Sparse Prefix Caching for Hybrid and Recurrent LLM Serving
New method cuts caching costs by storing only at checkpoints, not every token.
Current LLM serving systems rely on prefix caching that assumes dense per-token key/value reuse. But state-space models (SSMs) and recurrent layers change the game: a single stored hidden state can resume generation instead of needing the full token history. Researchers Mikhail Shirokikh and Sergey Nikolenko exploit this asymmetry with a new method called sparse prefix caching. Instead of caching every token's KV-pair, they place exact recurrent states at a sparse set of checkpoint positions. On a cache hit, the system resumes from the deepest stored checkpoint and recomputes the remaining suffix exactly. This formalizes as an O(NM) dynamic program for optimal checkpoint placement given an overlap distribution across requests.

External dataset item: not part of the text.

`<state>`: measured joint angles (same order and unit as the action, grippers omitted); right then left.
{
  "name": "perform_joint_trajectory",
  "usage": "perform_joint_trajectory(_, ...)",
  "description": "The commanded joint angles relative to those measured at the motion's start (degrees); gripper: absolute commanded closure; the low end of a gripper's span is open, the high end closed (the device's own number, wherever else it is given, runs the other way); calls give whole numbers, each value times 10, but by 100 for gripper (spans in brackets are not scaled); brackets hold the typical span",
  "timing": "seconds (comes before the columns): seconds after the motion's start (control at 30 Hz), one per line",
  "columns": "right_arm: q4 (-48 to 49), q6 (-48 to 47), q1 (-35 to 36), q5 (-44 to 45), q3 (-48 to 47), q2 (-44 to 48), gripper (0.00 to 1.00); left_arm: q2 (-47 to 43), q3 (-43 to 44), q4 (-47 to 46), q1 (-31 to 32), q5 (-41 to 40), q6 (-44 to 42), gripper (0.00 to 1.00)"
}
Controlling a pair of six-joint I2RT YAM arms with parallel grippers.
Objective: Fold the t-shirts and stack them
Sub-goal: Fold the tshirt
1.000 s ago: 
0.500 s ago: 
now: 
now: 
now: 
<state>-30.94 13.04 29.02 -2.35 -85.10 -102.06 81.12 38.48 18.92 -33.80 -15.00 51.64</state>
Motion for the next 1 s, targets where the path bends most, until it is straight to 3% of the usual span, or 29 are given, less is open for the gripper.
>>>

The method consistently improves the Pareto frontier traced by standard heuristics on real-world datasets like QuALITY and System Prompts. Distribution-aware placement dominates every fixed-budget baseline, and matches or outperforms the strongest heuristic (block caching) while using substantially fewer checkpoints. The largest gains occur at low checkpoint budgets where overlap distribution is most non-uniform. The approach is most relevant when many requests share a substantial but not identical prefix within a retained cache entry. It preserves exact outputs, doesn't require new recurrent kernels, and can be combined with existing KV-cache compression techniques for hybrid models.
- Formalizes sparse prefix caching as O(NM) dynamic program for optimal checkpoint placement
- Outperforms standard heuristics like block caching on QuALITY and System Prompts Pareto frontier
- Preserves exact outputs, works for recurrent/SSM layers, combinable with KV-cache compression
Why It Matters
Smarter caching for long-context LLMs serving many similar queries, cutting latency and memory.